Knowledge@Wharton: “Companies are facing heightened political risks across the globe, but the majority of them are underprepared, reactive, and lacking confidence in their ability to navigate those risks successfully. Geopolitical risks are the biggest, especially with COVID-19 disrupting supply chains, the rise of nationalization and protectionism, the hardening of U.S.-China trade tensions, and increasing confrontations with authoritarian regimes that provoke cycles of sanctions and retaliatory actions. Those are some of the main takeaways from a study released last Friday conducted by the Wharton Political Risk Lab in partnership with its inaugural sponsor, EY-Parthenon’s Geostrategic Business Group. Titled Geostrategy in Practice 2021, the study is the second in an annual series (last year’s report is available here). The study identifies five steps for companies to manage their political risks more proactively and strategically:
- Identify and collect quantitative political risk indicators.

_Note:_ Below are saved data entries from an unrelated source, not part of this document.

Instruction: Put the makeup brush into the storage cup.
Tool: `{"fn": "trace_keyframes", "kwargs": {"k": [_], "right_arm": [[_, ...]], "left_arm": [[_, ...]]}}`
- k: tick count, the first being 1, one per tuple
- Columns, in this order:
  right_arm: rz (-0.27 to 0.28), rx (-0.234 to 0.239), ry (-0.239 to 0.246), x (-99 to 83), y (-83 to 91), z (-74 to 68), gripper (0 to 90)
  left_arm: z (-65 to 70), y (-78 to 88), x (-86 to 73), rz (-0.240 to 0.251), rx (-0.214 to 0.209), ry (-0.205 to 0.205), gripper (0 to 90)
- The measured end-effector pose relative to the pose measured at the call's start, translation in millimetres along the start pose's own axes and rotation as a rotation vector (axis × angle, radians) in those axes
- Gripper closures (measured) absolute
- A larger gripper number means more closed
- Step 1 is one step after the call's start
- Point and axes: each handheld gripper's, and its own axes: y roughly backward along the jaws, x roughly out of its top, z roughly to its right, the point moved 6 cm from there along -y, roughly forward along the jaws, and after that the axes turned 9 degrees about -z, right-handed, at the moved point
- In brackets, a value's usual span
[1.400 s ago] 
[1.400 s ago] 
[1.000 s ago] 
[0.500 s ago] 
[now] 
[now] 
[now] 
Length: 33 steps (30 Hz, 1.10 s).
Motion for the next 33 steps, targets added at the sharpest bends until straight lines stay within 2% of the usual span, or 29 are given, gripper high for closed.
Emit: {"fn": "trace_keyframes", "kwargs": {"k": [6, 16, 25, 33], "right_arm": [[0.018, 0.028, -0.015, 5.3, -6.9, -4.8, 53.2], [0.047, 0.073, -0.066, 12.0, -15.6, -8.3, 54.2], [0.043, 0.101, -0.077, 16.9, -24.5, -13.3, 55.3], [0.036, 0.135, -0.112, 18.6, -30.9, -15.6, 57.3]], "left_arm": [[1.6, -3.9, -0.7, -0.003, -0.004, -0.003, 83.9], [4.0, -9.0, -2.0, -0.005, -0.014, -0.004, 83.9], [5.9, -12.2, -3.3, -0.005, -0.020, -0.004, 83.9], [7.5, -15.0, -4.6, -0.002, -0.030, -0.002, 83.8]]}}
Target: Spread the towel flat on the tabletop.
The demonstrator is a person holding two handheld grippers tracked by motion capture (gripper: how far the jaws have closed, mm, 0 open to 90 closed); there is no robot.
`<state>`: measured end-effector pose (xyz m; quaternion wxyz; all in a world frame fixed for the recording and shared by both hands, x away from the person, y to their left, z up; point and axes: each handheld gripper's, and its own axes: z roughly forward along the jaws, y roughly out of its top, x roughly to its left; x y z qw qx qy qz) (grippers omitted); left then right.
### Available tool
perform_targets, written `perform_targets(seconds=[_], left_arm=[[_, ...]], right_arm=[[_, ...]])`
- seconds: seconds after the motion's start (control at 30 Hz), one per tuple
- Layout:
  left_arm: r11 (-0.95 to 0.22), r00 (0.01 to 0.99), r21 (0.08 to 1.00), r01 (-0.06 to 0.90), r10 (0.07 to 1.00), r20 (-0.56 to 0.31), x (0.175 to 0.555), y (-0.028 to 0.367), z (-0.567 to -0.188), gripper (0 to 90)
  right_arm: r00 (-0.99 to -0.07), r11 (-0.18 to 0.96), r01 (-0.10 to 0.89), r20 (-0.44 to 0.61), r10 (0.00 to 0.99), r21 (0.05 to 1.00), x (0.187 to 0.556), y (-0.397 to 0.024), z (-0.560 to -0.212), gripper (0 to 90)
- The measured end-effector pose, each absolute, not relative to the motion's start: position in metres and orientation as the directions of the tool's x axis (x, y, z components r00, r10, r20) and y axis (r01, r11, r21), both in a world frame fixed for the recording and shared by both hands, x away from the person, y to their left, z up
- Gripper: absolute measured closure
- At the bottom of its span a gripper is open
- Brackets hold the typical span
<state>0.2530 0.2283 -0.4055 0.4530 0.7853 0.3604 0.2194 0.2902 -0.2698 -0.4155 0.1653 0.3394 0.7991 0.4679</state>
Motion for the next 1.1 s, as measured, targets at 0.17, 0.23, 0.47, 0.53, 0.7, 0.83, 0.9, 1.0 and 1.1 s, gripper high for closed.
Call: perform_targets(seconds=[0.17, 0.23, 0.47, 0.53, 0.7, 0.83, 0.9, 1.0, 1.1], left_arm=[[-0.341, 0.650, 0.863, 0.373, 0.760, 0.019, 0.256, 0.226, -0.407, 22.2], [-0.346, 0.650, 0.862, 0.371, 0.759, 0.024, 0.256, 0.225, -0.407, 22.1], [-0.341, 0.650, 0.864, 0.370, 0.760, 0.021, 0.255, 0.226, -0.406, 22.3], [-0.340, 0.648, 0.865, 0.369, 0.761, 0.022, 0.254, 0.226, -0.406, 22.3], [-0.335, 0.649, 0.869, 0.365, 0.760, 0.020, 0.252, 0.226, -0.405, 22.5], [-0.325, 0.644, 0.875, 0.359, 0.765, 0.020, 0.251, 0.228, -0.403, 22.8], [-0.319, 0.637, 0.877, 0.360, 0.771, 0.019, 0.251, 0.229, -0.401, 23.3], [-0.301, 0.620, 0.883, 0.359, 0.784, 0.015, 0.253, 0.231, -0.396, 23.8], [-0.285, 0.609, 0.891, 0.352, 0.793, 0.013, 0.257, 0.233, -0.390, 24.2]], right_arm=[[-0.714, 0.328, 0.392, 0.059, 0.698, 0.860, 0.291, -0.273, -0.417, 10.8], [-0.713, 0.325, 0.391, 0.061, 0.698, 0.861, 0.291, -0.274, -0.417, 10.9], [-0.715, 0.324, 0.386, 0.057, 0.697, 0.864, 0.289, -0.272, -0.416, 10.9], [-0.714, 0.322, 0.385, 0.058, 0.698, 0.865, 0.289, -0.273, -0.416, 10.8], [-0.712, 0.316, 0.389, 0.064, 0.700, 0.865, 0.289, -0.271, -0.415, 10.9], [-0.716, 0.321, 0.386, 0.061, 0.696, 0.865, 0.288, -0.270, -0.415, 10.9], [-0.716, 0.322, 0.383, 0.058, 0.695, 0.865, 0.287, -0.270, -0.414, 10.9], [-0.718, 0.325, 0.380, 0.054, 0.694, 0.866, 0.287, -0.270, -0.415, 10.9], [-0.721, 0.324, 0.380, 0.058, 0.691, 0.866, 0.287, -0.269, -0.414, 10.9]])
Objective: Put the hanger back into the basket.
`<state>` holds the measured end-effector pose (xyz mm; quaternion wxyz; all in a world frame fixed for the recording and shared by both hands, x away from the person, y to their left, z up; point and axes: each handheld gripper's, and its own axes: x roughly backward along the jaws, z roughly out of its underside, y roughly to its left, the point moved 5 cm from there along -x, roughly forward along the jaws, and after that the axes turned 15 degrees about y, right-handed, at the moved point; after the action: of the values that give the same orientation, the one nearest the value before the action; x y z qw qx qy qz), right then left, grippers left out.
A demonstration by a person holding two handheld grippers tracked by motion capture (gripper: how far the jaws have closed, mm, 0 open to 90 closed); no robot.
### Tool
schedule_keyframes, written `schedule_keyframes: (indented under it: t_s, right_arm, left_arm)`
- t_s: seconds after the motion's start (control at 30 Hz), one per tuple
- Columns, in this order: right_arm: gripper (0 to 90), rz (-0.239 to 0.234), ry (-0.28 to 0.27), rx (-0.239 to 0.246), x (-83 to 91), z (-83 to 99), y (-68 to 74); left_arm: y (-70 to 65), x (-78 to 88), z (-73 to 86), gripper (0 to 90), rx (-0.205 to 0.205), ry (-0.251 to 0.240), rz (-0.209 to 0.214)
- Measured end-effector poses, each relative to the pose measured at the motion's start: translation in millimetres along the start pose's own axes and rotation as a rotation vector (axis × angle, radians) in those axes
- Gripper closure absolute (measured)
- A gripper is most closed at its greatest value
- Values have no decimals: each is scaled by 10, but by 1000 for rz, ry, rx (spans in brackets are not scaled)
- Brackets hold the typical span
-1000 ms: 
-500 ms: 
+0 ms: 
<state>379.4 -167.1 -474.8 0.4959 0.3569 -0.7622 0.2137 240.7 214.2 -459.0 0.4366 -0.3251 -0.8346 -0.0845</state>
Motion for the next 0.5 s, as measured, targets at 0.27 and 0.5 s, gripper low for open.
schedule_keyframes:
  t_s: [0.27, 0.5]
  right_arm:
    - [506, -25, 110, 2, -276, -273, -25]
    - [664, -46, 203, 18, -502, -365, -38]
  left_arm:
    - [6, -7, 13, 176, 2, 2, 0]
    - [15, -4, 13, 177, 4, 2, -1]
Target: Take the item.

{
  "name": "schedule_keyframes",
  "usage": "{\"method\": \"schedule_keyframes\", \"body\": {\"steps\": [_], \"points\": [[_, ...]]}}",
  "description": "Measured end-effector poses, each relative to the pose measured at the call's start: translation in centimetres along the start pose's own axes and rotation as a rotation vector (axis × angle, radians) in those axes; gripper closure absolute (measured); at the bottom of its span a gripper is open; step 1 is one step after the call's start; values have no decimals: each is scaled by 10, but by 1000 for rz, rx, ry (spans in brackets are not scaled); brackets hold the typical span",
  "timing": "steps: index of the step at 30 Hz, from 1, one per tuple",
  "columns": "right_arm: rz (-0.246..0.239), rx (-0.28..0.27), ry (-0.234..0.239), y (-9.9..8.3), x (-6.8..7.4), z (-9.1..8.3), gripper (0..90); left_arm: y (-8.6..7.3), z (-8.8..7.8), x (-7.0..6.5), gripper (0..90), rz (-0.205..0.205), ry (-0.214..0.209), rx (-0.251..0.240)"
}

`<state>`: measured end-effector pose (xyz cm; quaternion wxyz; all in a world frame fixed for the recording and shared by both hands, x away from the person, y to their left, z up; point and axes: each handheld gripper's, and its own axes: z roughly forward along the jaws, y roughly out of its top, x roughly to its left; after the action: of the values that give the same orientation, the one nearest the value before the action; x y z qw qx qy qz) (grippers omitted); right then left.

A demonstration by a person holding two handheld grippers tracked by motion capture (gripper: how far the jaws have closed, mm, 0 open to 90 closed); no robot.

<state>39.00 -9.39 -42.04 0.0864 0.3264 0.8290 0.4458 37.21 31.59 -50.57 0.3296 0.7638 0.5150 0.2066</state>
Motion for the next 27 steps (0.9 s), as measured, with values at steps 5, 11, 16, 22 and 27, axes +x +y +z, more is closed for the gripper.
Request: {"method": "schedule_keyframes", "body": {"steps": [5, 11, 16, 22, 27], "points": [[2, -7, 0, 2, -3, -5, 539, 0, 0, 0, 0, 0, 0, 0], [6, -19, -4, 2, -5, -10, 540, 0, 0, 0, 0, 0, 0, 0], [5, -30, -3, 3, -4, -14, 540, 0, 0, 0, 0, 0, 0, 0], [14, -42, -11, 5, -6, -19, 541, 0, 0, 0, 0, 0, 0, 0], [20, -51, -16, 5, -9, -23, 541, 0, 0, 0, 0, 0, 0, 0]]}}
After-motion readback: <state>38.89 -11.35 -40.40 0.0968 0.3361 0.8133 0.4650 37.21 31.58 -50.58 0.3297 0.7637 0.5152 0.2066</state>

- Develop or acquire the ability to assess the business impact of political risk.
- Integrate political risk into enterprise-wide processes.
- Engage the board and C-suite to incorporate political risk into strategic planning.
- Set up a cross-functional geostrategic committee.
The study was based on a survey of more than a thousand C-level executives, a quarter of whom were CEOs. Half of the respondents represented corporations with more than $5 billion in revenue. Survey respondents were based roughly equally across the Americas; Europe, the Middle East and Africa; and Asia-Pacific. The study covered seven industries – advanced manufacturing and mobility; consumer products; energy and resources; financial services; health sciences and wellness; real estate, hospitality and construction; and technology, media and telecommunications…”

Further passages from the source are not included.